WHAT TO WORK ON:
Below is a listing; transcribe it exactly but without any images.

AVAILABLE DATA:

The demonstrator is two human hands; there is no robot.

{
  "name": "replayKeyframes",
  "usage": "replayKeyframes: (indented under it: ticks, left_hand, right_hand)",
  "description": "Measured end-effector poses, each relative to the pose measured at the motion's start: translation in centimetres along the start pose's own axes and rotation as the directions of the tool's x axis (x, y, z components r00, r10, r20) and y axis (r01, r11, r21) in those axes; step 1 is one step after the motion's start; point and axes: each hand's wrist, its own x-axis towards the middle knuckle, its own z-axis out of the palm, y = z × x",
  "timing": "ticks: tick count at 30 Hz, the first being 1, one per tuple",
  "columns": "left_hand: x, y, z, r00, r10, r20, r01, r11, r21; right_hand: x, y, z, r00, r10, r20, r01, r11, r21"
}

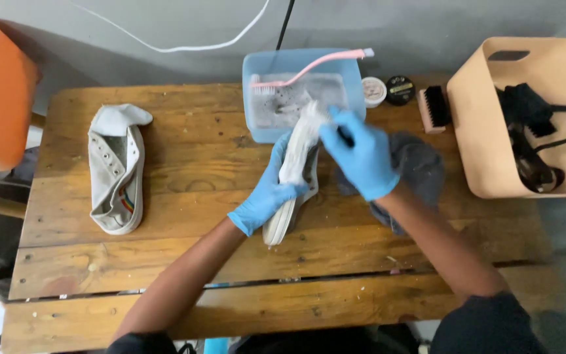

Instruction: Scrubbing the upper and sole of a white sneaker using a brush, soapy water, and a cloth.

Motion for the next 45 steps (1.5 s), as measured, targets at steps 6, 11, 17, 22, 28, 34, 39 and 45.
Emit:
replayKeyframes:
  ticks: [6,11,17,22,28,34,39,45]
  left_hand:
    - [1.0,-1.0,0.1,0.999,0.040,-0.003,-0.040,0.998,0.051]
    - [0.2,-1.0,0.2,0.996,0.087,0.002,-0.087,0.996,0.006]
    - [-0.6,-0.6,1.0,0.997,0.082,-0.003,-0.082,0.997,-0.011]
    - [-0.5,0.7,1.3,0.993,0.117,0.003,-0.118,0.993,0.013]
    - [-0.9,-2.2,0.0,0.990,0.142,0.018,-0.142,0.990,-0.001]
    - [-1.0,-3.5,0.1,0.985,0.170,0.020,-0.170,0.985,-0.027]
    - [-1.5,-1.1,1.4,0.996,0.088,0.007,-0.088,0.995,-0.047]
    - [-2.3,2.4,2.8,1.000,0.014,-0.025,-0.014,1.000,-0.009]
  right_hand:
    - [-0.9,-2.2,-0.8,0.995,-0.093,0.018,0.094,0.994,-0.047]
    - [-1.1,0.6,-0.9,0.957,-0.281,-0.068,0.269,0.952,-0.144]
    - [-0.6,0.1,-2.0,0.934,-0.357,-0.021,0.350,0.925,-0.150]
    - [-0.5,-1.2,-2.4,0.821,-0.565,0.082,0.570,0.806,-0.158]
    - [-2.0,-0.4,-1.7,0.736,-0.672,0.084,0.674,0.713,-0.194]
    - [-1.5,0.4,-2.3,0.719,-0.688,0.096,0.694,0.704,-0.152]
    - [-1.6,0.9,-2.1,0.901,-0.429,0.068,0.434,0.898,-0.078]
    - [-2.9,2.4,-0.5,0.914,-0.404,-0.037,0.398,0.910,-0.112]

SOLUTION TO THIS EXERCISE:
The demonstrator is two human hands; there is no robot.

{
  "name": "replayKeyframes",
  "usage": "replayKeyframes: (indented under it: ticks, left_hand, right_hand)",
  "description": "Measured end-effector poses, each relative to the pose measured at the motion's start: translation in centimetres along the start pose's own axes and rotation as the directions of the tool's x axis (x, y, z components r00, r10, r20) and y axis (r01, r11, r21) in those axes; step 1 is one step after the motion's start; point and axes: each hand's wrist, its own x-axis towards the middle knuckle, its own z-axis out of the palm, y = z × x",
  "timing": "ticks: tick count at 30 Hz, the first being 1, one per tuple",
  "columns": "left_hand: x, y, z, r00, r10, r20, r01, r11, r21; right_hand: x, y, z, r00, r10, r20, r01, r11, r21"
}


Instruction: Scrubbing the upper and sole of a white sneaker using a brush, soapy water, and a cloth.

Motion for the next 45 steps (1.5 s), as measured, targets at steps 6, 11, 17, 22, 28, 34, 39 and 45.
Emit:
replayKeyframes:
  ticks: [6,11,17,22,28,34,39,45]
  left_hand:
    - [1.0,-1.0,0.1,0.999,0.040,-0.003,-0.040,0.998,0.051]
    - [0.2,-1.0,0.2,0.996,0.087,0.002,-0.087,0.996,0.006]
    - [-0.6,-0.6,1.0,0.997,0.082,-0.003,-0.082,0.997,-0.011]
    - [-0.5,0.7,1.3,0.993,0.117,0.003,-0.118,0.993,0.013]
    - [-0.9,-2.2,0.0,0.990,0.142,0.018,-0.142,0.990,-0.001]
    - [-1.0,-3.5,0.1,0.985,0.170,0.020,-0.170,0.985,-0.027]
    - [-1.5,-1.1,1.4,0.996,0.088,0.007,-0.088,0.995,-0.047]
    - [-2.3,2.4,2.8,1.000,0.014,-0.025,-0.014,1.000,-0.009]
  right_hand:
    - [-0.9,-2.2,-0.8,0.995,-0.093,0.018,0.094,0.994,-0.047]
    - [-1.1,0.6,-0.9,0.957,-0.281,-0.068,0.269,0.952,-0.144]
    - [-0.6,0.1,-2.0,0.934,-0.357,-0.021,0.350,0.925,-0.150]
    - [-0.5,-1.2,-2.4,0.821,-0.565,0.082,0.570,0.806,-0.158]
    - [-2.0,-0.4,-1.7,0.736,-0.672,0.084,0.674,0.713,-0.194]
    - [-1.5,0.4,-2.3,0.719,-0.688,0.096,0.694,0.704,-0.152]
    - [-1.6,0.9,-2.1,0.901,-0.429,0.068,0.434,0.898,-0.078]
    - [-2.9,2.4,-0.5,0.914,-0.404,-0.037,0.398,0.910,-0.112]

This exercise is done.